Assignment:
Using the entries below, show all lines with the string "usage".

Data to use:
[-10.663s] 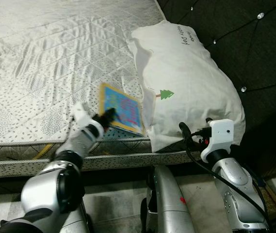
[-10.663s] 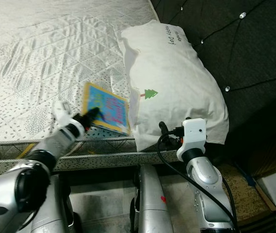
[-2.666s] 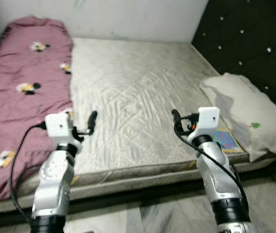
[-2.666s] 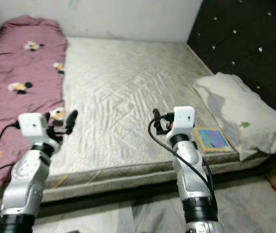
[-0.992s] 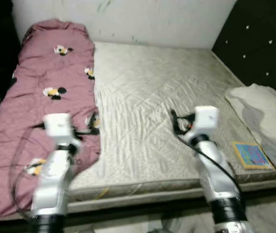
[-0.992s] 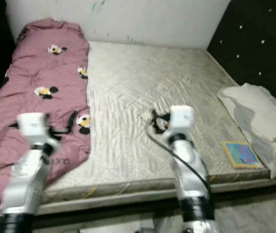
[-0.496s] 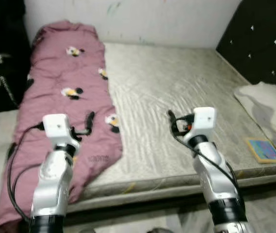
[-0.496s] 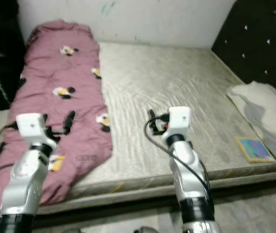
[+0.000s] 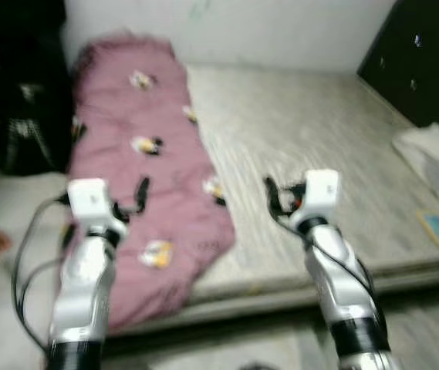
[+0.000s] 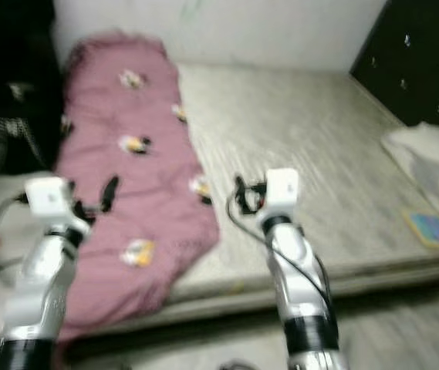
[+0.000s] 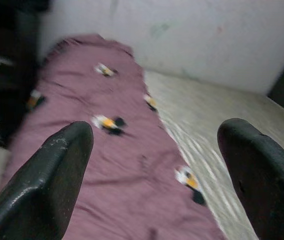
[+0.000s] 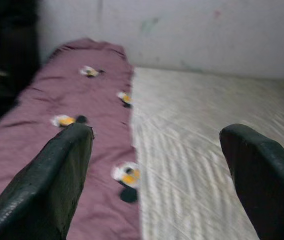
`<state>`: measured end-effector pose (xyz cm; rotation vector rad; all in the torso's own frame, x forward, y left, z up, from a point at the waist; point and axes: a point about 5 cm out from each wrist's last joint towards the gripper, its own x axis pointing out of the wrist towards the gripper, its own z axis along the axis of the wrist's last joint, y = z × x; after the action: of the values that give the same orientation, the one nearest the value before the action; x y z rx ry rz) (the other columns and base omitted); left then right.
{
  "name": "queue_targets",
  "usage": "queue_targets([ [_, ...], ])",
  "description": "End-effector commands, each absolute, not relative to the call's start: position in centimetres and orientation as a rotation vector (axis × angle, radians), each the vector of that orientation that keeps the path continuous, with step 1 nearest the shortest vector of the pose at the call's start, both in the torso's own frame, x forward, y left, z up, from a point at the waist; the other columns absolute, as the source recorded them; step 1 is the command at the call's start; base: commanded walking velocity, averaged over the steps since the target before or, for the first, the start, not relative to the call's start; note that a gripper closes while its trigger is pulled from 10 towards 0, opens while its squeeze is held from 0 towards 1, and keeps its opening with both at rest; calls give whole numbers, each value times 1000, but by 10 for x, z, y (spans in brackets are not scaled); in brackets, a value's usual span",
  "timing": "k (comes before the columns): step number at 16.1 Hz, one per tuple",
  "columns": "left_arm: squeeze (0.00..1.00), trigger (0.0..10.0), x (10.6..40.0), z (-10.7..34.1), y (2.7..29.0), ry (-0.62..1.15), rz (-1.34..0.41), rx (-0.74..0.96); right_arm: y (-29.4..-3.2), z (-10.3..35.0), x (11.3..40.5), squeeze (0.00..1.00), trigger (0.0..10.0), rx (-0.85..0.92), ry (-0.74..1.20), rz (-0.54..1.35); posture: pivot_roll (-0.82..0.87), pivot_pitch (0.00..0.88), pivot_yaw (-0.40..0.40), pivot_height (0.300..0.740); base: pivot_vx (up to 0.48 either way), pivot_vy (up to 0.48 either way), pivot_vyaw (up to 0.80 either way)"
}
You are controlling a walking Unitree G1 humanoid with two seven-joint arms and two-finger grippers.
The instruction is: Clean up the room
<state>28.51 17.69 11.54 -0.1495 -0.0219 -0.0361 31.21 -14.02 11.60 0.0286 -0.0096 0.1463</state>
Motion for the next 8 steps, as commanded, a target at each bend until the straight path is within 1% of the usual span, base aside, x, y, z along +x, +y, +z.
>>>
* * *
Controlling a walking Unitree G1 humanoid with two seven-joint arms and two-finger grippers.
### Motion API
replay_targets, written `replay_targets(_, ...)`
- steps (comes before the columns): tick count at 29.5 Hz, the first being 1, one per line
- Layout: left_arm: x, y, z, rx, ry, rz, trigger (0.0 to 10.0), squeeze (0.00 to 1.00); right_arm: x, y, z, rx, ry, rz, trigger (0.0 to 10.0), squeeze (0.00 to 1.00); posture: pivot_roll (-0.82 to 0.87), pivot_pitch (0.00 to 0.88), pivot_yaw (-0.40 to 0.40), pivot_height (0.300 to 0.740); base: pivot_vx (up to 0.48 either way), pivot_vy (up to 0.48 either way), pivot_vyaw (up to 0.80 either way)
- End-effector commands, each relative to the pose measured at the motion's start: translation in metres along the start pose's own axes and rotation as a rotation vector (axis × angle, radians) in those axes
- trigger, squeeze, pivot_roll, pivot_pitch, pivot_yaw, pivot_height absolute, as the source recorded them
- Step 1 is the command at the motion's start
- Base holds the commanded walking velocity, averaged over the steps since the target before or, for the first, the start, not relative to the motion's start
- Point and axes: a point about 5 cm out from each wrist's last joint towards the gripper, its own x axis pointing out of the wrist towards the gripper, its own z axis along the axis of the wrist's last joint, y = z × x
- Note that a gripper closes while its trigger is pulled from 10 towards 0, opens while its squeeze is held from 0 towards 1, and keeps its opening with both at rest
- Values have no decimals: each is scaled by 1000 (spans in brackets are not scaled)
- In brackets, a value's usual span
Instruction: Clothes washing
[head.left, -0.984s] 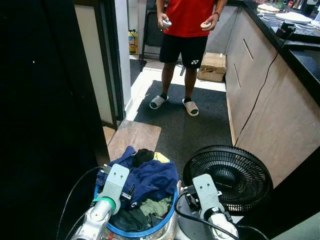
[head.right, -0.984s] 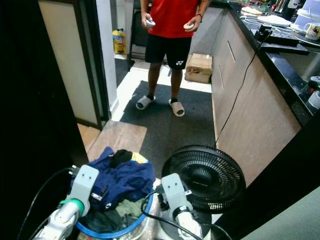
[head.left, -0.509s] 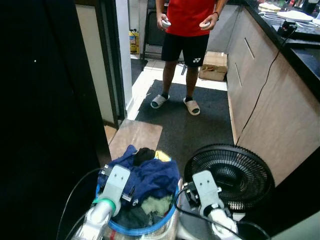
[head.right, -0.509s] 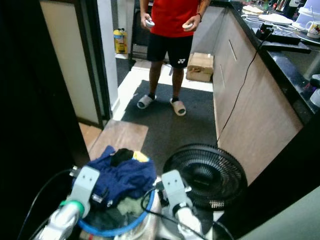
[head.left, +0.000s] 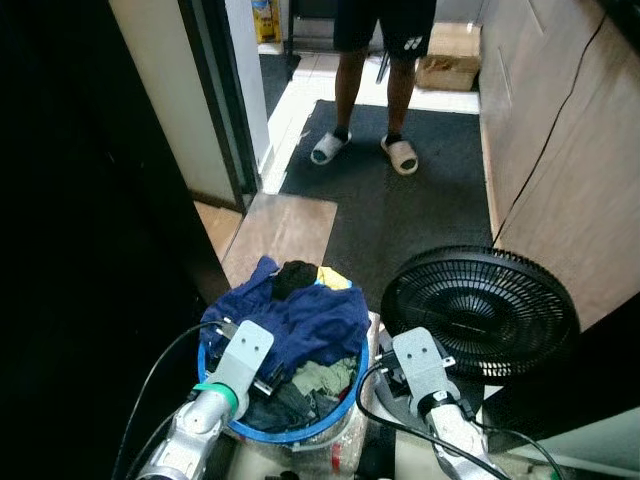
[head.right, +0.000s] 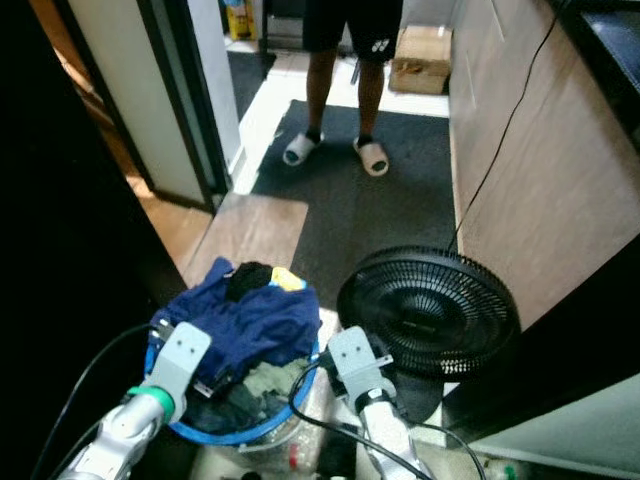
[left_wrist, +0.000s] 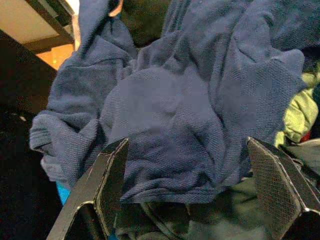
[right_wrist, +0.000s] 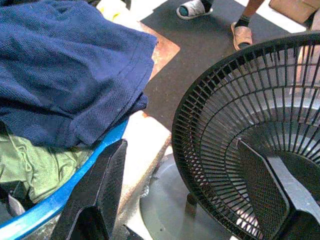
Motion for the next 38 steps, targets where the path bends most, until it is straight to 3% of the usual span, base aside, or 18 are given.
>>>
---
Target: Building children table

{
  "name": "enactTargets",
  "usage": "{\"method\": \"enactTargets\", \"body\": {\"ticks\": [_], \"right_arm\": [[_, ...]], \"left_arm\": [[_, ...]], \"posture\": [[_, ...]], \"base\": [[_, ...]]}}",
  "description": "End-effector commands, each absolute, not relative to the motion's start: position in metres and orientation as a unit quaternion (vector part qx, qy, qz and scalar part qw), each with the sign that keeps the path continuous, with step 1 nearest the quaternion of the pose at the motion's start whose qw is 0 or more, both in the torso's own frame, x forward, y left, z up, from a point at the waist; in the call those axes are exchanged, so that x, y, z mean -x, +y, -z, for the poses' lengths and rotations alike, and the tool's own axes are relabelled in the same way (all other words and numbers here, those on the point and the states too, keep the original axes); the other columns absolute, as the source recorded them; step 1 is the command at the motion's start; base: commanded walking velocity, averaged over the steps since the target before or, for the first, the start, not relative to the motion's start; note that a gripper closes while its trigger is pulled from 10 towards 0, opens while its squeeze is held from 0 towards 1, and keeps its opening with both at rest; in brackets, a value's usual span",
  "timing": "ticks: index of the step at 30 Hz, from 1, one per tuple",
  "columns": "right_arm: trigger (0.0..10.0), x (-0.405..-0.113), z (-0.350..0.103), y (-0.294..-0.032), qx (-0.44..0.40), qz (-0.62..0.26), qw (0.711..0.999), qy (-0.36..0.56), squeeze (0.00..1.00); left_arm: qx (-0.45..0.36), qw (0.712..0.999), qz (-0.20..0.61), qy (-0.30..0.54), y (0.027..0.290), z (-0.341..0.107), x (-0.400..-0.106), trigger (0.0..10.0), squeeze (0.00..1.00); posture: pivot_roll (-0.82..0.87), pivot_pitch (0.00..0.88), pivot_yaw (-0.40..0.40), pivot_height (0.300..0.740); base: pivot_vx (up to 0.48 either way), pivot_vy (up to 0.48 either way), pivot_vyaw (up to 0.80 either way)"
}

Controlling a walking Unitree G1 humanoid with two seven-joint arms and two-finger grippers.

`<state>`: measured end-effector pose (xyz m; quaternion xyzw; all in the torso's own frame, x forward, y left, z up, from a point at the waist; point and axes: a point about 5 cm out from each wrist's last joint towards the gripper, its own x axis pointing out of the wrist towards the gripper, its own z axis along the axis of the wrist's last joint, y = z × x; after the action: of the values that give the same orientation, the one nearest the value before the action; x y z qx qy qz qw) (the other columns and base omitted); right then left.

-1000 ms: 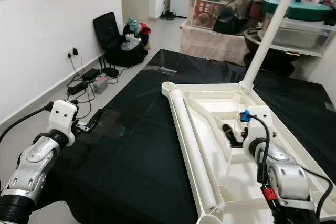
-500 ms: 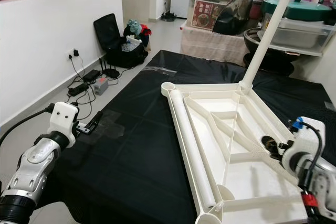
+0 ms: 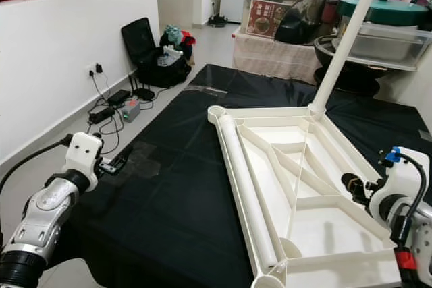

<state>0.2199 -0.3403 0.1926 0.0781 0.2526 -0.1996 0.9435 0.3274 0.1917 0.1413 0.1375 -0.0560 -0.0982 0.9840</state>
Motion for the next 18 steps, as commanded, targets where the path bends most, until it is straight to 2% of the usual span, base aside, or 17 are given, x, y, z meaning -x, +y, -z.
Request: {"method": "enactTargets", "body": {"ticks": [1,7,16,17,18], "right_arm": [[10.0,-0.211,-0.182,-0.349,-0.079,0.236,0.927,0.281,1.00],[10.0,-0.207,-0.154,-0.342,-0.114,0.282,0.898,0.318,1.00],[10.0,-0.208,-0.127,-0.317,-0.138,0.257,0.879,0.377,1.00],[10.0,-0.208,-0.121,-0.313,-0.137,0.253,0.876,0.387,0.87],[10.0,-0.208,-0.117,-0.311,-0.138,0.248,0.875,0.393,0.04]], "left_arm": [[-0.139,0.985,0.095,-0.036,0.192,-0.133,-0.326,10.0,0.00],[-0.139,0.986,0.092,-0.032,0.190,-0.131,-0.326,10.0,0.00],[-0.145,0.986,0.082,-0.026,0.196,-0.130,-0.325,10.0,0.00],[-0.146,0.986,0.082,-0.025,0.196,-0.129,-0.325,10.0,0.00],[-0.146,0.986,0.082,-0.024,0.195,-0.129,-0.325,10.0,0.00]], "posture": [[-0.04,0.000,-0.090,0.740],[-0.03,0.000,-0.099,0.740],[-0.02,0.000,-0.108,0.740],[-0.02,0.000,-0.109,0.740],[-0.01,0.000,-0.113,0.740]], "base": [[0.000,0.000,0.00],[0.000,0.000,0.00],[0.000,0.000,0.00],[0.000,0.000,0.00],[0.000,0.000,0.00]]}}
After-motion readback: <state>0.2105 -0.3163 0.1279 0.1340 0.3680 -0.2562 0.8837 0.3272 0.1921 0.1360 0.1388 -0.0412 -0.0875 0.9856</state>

Reply:
  "usage": "queue_targets([ [_, ...], ])",
  "usage": "{\"method\": \"enactTargets\", \"body\": {\"ticks\": [_], \"right_arm\": [[_, ...]], \"left_arm\": [[_, ...]], \"posture\": [[_, ...]], \"base\": [[_, ...]]}}",

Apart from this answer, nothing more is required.